Top of Data segment
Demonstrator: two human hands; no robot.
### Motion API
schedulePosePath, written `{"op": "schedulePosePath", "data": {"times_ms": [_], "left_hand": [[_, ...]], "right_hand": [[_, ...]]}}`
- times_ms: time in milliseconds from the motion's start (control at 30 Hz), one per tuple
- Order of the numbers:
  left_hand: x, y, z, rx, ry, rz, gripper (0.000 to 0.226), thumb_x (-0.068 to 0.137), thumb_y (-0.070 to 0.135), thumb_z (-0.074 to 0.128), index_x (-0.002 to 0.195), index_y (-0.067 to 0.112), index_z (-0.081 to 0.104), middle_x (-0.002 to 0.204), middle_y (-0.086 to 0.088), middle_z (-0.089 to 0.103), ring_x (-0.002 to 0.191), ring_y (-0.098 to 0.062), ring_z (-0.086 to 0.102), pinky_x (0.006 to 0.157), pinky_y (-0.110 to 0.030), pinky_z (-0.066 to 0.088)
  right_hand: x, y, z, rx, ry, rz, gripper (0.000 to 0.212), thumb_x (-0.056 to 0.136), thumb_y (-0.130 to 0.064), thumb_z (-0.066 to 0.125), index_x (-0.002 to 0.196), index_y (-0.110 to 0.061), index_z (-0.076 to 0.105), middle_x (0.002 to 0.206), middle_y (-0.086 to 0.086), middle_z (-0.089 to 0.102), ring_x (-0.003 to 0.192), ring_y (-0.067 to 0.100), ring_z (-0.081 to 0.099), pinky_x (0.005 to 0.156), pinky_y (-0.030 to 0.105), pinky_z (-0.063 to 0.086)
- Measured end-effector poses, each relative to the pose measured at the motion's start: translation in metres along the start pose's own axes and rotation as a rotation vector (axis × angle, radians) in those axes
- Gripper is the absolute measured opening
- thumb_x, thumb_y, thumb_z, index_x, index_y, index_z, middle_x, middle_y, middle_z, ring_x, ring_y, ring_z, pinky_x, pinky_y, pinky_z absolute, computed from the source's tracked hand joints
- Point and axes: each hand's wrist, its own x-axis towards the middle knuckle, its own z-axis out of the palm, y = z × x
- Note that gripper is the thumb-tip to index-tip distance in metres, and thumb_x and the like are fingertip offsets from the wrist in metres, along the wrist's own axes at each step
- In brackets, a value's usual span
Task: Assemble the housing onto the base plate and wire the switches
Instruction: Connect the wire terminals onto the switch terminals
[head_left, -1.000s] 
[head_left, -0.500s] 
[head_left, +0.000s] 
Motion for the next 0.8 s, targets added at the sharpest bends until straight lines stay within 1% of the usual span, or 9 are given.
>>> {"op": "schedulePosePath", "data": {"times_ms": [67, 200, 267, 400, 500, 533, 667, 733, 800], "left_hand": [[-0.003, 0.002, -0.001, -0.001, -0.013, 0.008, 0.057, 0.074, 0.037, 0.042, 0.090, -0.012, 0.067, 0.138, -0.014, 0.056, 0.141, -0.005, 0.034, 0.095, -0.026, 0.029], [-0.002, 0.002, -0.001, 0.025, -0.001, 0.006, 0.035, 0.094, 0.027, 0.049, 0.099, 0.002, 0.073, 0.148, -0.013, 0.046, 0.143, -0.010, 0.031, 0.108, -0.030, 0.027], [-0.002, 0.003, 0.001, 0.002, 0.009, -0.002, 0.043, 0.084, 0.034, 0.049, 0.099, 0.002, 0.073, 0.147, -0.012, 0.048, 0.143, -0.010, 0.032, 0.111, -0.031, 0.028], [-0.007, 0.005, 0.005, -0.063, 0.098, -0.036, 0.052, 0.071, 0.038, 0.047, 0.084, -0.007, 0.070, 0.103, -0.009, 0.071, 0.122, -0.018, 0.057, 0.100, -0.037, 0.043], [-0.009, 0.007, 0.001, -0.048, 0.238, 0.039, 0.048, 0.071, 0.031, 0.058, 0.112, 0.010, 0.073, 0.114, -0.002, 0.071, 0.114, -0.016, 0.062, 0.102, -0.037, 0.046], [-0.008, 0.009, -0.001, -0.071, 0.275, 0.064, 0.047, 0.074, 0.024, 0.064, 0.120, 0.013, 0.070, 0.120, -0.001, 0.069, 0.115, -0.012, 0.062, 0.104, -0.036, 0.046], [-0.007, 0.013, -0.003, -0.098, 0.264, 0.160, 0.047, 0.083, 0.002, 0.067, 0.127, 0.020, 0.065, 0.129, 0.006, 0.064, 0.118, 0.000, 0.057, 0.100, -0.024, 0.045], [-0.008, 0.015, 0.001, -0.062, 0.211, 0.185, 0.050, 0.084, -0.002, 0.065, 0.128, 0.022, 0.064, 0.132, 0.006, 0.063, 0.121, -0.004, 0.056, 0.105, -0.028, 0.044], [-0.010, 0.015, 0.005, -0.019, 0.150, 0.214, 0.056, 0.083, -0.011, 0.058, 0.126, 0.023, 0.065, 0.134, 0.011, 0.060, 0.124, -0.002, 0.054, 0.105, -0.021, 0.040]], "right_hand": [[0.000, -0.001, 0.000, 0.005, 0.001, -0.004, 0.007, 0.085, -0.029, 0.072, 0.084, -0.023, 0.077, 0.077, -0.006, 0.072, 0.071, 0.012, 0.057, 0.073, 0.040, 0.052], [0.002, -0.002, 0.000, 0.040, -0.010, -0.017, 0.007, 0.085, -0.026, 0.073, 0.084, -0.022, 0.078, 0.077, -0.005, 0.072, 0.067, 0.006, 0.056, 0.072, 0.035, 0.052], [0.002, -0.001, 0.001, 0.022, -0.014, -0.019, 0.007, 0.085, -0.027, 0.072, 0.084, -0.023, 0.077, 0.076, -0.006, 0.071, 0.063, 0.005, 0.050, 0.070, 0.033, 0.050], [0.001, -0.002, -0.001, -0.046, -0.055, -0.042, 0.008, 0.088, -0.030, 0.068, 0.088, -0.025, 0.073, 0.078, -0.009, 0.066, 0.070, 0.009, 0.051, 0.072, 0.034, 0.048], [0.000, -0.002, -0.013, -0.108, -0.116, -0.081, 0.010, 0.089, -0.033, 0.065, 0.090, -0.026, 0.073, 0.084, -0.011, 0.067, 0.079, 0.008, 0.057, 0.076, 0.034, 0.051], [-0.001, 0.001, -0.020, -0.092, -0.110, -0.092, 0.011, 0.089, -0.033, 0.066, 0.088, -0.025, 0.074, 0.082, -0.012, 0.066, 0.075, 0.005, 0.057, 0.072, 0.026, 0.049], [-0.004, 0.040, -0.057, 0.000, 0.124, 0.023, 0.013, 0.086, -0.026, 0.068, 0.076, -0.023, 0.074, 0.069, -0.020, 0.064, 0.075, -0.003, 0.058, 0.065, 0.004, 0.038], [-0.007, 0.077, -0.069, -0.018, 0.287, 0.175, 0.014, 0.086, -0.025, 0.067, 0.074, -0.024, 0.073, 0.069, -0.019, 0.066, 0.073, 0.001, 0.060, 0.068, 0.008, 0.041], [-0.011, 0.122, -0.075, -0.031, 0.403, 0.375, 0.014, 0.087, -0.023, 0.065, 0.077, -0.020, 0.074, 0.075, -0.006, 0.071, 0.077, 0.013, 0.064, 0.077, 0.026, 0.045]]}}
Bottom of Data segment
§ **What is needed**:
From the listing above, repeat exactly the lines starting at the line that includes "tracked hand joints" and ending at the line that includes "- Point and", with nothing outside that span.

§ **Final answer**:
- thumb_x, thumb_y, thumb_z, index_x, index_y, index_z, middle_x, middle_y, middle_z, ring_x, ring_y, ring_z, pinky_x, pinky_y, pinky_z absolute, computed from the source's tracked hand joints
- Point and axes: each hand's wrist, its own x-axis towards the middle knuckle, its own z-axis out of the palm, y = z × x

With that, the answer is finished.